![banner-nn-2.png](attachment:./banner-nn-2.png)

# ~ PoC AI Pool 2024 ~
- ## Day 2: Neural Networks from Scratch
    - ### Module 3: Deep Learning
-----------

## 1) - Introduction & installation


[PyTorch](https://pytorch.org/) is the most used framework when it comes to Machine Learning.\
Whether for computer vision or language processing, PyTorch allows you to build the state-of-the-art in AI.


Developed by Meta AI, PyTorch is now part of the Linux foundation and is completely [open-source](https://github.com/pytorch/pytorch).\
When you hear about deep learning, PyTorch is never far away as it is present in Tesla cars, it is used by Google, AMD, Nvidia, AWS, Microsoft, Meta, Netflix and many others !

As you can see, PyTorch has distinguished itself as the AI framework par excellence.

### Installation

You will have noticed it in the name, **Py**Torch takes the form of a **Python library**. It's also called Torch more generally.

You will find the commands to install PyTorch on this page depending on your development environment : https://pytorch.org/ \
You can for example specify that you use ``conda`` with ``CUDA 11.3``.

> The [CUDA](https://developer.nvidia.com/cuda-toolkit) version can be important depending on your GPU.
For example, I have an NVIDIA GeForce RTX 3050 TI graphics card (I'm showing off a bit) and the 515.65.01 driver, and CUDA 10.2 is too old for my hardware.

### Why use PyTorch

But do you know what PyTorch is for?

Earlier today, you created a neural network from scratch. 

Now imagine that you have millions of parameters, a complex architecture and that you have to create a neural network from scratch every time.
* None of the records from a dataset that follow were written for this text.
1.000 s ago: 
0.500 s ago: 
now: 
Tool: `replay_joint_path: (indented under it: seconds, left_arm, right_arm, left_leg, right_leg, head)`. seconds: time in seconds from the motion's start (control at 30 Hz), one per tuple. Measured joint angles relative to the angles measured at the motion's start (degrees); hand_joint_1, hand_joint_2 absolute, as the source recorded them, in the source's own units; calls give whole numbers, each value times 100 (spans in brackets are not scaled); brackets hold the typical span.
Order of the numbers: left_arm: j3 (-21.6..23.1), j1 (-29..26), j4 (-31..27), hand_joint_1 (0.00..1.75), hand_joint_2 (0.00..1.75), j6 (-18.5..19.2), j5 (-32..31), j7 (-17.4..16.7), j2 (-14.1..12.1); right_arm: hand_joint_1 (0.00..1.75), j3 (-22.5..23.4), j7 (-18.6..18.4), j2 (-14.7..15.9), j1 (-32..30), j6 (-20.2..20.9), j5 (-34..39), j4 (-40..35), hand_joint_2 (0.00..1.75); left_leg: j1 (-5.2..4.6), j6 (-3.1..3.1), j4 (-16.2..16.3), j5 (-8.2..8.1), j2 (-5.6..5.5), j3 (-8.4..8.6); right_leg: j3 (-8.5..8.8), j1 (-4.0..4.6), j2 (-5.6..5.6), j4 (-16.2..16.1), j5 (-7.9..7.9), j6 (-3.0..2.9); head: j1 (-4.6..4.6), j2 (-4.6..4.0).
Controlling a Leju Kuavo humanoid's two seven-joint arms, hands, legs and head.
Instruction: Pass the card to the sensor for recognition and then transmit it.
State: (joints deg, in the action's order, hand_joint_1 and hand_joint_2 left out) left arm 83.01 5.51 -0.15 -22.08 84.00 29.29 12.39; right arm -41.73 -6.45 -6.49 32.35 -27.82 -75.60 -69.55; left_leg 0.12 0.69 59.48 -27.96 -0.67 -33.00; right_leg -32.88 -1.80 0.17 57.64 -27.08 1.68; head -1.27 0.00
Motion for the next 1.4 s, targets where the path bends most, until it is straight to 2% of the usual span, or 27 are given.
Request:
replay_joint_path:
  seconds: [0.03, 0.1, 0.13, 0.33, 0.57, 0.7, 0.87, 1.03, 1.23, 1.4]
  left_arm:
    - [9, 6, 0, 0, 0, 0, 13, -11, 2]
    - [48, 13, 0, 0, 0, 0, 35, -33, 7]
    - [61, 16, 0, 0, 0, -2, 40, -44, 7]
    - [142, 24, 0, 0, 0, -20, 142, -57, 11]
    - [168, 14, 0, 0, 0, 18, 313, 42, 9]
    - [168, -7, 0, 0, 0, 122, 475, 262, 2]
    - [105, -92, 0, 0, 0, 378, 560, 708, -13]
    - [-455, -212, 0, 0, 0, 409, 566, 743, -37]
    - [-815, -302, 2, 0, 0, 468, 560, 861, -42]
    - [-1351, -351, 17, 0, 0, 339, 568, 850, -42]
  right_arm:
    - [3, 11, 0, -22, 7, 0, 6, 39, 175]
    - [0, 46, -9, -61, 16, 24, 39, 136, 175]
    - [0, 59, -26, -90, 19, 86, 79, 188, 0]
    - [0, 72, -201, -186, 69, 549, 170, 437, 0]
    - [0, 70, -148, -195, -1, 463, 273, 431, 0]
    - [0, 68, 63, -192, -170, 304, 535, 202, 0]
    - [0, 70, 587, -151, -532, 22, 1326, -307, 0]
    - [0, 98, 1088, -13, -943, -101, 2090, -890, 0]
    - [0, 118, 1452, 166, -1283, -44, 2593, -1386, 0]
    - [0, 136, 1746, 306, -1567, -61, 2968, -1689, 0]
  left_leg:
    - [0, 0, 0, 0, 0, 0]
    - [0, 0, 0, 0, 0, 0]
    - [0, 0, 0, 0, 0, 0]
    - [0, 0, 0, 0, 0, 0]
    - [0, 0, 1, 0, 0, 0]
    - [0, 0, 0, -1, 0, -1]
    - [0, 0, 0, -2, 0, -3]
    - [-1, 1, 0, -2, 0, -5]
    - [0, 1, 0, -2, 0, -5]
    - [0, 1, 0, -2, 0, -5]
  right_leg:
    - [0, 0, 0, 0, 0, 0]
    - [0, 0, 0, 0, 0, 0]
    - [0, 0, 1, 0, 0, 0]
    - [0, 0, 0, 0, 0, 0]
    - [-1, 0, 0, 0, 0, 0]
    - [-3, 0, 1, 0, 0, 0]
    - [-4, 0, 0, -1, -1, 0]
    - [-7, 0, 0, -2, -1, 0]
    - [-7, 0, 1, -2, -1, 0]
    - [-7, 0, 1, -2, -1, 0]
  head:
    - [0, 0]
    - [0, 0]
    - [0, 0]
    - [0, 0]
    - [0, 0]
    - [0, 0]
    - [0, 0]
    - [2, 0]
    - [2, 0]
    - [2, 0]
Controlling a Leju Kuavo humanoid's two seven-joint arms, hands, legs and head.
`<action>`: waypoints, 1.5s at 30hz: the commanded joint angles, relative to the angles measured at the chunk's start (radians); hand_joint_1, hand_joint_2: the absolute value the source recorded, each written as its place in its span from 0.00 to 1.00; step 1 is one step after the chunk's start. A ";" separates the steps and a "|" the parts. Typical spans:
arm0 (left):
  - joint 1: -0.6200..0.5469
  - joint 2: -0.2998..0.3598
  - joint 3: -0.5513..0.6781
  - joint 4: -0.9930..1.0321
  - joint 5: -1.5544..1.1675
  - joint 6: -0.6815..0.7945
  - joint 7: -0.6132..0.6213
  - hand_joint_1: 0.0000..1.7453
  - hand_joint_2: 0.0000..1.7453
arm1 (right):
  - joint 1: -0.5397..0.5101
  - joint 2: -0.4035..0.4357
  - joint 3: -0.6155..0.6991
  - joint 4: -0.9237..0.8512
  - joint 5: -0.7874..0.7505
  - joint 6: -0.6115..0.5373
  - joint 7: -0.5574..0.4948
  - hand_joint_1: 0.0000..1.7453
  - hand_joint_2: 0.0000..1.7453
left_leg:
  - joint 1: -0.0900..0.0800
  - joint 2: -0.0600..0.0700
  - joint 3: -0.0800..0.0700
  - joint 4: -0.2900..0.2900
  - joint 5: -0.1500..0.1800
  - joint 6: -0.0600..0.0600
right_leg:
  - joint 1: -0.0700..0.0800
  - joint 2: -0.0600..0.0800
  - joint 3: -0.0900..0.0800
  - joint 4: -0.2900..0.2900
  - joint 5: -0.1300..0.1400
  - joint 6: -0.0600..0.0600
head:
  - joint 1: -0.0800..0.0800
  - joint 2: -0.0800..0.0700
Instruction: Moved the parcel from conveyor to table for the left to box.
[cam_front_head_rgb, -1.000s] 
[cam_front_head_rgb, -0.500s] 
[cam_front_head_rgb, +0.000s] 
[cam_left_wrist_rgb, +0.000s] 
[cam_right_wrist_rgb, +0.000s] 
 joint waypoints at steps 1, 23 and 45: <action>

Well, **PyTorch allows you to build neural networks very easily**, forget about the mathematics behind it and build complex neural networks in a few functions and parameters. 

Excuse me, **don't entirely forget the mathematics**, they will help you to understand why your loss doesn't decrease ;)

## 2) - Data & Tensors

Data is the essence of any neural network.\
However this data can be in different formats, sometimes incomplete, sometimes as a string, sometimes as a float ...

In PyTorch our data is in the form of Tensors, we will see just after what a Tensor is.

### Step 1 - Import modules

Let's start by importing ``torch``, ``math`` and ``numpy``.

In [None]:
## import torch, math, and numpy

# code here (~ 2 lines)

### What is a Tensor ?

As I told you before, the data in PyTorch is in the form of tensors.

Concretely, a **Tensor is an object** that is similar to an array or a matrix.\
Actually, tensors are **similar to arrays in Numpy** with a **few differences**.

The main strength of tensors is that **they can run on GPUs** or other hardware acceleration devices.\
You may already know this, but AI models are often accelerated using graphics cards.

In addition, **Tensors are optimized to calculate gradients** in the gradient descent algorithm.\
If you remember gradient descent is the algorithm that allows to adjust the weights of our neural network and thus to make it learn new things.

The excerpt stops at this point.